It amazed me every time again when I realized that I had created her, that she was a part of me, that nobody could ever take that connection away from me or replace it.

I kissed her forehead and whispered again

“to the moon and back darling” 

before I switched the light on the nightstand off and we slowly drifted off to sleep, tightly clinging together.

 

I reread the note, while taking it from it's place on the fridge and putting it into my pocket. 

It was silly but I had a collection of things that had to do with my beloved child and thus reminded me of her. Tickets to films we saw together at the cinema, little notes like this one, old playthings of her, she didn't want anymore. 

I loved to look at all the things at night when, I had put my little angle to sleep or on the occasion that she was at a friends house and I missed her, even though I knew she wouldn't be away long.

But I also felt a spark of sadness when I thought about the reason, why she wrote the note in the first place. 

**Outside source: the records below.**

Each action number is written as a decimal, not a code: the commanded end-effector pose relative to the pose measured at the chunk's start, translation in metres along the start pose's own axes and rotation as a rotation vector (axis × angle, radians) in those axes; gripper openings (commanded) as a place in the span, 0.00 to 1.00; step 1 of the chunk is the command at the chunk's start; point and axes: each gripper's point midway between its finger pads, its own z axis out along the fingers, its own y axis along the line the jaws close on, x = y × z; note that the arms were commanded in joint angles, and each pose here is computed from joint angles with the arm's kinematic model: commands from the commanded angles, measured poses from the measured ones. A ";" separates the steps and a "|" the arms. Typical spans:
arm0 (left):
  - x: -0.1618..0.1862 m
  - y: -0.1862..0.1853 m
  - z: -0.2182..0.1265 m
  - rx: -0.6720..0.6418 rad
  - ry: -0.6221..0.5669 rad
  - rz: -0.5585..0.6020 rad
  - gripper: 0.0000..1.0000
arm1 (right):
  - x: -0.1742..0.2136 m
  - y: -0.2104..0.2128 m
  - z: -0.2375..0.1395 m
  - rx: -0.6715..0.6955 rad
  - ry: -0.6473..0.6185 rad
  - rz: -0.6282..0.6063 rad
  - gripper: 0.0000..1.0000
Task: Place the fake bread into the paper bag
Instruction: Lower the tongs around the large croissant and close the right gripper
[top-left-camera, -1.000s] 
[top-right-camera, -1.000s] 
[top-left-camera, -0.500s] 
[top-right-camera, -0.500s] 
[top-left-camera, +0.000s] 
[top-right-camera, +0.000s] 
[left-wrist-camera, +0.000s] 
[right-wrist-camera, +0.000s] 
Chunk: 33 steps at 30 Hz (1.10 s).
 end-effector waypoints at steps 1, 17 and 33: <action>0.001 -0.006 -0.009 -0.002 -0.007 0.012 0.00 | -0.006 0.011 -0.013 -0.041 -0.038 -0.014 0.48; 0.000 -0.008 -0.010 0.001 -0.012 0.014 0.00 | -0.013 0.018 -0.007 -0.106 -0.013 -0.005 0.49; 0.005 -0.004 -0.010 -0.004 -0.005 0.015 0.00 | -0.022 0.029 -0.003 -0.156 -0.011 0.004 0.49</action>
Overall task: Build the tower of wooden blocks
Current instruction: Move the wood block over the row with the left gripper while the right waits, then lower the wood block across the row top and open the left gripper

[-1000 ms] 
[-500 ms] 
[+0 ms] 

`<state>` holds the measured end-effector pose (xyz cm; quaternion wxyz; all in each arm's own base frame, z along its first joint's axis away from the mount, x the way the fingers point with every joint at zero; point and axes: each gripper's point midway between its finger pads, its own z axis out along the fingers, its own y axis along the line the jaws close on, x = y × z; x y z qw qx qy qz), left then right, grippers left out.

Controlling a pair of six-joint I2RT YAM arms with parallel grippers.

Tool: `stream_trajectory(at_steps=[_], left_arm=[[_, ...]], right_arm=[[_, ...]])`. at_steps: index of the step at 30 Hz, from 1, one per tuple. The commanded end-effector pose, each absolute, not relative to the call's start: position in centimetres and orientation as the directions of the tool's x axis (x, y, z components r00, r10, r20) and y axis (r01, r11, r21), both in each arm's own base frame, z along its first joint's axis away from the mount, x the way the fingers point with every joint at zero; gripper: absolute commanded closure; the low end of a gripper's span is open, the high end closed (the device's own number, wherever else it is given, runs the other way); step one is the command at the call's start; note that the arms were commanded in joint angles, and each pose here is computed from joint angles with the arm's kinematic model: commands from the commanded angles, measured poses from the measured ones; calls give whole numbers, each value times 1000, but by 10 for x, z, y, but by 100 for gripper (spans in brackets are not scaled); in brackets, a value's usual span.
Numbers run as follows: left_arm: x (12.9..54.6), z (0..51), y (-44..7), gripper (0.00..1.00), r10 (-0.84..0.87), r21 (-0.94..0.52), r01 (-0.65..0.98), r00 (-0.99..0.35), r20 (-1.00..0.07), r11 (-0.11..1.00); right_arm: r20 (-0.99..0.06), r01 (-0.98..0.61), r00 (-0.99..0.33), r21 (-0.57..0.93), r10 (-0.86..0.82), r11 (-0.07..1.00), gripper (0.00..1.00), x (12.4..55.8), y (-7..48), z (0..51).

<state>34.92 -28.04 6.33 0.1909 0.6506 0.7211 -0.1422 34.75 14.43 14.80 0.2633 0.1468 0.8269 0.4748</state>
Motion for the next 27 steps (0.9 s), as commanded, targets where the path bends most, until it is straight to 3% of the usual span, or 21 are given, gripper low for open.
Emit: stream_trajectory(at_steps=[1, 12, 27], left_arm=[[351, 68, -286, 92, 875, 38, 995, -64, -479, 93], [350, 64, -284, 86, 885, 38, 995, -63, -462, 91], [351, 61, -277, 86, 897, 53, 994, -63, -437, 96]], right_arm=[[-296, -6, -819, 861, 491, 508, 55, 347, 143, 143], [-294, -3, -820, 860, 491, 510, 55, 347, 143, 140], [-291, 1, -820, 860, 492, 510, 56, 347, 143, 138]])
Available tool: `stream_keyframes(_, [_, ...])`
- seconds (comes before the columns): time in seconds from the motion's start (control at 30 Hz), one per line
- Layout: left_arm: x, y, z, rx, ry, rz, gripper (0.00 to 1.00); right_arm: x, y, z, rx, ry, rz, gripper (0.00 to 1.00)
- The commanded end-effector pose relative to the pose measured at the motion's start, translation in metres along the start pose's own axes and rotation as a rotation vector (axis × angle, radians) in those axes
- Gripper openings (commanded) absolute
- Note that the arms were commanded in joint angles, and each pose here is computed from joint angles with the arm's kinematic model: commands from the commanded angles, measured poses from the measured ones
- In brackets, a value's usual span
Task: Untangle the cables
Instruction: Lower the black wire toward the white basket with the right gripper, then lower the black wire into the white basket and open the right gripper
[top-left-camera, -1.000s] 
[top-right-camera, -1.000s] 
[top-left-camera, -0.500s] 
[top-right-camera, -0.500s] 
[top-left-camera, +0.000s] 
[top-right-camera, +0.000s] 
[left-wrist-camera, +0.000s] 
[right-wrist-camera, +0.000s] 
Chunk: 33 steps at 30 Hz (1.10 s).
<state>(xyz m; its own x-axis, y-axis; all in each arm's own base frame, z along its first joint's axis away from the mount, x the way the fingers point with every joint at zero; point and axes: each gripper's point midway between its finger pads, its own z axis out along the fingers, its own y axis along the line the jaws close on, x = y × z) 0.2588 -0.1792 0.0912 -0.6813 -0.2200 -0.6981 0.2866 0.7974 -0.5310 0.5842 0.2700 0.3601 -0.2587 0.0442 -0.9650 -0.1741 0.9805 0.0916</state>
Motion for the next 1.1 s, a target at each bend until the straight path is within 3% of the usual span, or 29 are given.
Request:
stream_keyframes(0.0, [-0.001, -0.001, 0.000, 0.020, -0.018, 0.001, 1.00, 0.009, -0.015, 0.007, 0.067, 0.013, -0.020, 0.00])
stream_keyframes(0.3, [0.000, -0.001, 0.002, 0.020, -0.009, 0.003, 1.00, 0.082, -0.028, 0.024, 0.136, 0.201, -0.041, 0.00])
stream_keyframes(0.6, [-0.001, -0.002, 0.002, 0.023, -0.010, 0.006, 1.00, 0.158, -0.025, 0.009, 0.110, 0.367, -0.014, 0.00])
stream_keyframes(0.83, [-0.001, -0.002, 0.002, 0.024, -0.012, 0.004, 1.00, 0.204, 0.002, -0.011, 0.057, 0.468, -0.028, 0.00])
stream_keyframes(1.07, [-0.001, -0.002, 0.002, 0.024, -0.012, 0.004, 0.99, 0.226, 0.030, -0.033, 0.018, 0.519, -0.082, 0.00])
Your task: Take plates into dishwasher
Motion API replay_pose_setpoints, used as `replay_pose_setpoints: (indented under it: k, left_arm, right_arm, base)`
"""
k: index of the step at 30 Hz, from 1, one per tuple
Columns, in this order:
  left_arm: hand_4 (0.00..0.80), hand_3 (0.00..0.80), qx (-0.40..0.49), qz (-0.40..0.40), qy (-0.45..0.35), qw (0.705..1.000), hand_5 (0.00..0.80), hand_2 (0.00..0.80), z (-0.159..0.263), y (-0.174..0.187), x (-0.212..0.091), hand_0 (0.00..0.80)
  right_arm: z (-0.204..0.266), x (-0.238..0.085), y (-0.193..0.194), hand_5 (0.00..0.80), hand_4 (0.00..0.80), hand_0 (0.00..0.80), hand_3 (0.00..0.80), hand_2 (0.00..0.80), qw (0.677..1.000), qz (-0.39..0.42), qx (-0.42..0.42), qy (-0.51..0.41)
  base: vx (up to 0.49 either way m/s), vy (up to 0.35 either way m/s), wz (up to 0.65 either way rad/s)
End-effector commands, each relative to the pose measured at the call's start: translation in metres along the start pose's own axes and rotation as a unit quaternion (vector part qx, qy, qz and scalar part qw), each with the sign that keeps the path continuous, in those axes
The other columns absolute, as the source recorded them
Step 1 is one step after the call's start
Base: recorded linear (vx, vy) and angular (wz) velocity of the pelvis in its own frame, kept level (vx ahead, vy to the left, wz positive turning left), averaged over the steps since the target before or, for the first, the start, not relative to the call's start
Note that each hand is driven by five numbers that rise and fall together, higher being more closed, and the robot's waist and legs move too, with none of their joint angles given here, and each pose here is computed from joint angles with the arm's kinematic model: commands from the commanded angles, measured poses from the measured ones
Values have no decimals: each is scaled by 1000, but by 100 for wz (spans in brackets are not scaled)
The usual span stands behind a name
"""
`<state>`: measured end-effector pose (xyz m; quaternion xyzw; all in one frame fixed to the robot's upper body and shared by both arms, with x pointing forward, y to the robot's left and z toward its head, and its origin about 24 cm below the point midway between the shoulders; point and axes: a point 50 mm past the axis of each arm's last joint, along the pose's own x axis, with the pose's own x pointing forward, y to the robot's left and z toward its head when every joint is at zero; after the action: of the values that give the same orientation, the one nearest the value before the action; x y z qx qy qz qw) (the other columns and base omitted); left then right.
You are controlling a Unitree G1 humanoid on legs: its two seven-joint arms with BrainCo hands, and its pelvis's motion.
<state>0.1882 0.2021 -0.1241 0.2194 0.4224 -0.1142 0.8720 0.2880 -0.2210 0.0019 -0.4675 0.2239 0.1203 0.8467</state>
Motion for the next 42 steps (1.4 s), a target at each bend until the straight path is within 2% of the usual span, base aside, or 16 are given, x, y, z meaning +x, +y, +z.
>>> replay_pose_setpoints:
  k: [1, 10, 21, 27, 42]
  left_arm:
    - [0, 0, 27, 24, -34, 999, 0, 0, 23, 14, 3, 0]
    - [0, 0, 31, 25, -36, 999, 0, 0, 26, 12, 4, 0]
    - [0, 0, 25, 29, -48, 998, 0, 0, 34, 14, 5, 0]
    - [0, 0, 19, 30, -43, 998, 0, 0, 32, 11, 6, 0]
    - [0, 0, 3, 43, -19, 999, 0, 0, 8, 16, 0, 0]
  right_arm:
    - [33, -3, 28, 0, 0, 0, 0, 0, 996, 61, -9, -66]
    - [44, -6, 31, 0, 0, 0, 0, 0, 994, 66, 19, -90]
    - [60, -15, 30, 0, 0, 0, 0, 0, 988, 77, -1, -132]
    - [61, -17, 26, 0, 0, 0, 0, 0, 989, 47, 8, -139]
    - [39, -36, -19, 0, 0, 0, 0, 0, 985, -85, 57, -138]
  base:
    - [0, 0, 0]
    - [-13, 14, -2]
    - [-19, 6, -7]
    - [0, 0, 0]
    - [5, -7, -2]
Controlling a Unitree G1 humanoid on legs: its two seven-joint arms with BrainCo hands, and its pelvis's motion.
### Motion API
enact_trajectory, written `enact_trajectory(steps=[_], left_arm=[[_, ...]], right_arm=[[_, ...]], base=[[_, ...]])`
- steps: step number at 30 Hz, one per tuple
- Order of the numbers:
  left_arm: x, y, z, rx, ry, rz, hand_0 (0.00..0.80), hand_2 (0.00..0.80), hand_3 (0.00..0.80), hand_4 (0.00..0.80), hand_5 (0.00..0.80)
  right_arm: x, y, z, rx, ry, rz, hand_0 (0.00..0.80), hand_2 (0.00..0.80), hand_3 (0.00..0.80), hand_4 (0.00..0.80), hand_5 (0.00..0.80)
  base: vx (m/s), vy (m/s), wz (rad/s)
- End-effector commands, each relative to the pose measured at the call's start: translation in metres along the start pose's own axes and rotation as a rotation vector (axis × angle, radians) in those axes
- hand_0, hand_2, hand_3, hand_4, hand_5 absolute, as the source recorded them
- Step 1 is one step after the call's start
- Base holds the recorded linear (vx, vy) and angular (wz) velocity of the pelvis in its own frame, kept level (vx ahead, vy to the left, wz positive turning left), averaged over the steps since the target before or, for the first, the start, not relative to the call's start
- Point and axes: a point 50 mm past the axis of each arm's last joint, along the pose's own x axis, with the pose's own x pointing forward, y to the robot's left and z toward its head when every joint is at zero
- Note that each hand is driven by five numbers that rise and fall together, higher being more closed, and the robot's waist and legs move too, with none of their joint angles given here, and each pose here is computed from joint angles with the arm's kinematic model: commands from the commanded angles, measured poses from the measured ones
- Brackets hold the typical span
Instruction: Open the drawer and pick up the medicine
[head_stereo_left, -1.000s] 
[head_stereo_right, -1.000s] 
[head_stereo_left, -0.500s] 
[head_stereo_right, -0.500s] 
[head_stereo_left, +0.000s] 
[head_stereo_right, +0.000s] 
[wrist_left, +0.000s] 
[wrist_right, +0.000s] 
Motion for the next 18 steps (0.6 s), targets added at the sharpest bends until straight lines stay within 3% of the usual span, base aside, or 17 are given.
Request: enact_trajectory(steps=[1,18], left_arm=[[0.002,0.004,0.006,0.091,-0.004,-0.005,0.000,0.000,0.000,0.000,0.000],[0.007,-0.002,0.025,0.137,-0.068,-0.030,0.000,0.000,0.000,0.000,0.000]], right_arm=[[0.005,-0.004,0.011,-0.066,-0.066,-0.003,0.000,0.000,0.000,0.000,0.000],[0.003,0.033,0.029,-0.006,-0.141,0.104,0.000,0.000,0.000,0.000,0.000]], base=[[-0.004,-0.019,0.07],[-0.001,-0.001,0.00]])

Sure I knew that she liked to cook for me and was really good at it, but the reason why she learned to in the first place, was because she had to grow up without a mother, and sadly I couldn't cook to save my life. 

Of course I tried to be both, mother and father to her, to fill the void her selfish mother had left behind but sometimes I just wasn't sure if I really succeeded, or if that was even possible.

With a sigh but a small smile on my face I opened the fridge and found that she had prepared me enchiladas - my favorite. 

At that my smile grew and I put the food in the microwave and sat down at the table taking the note out again and rereading the last few words several times. 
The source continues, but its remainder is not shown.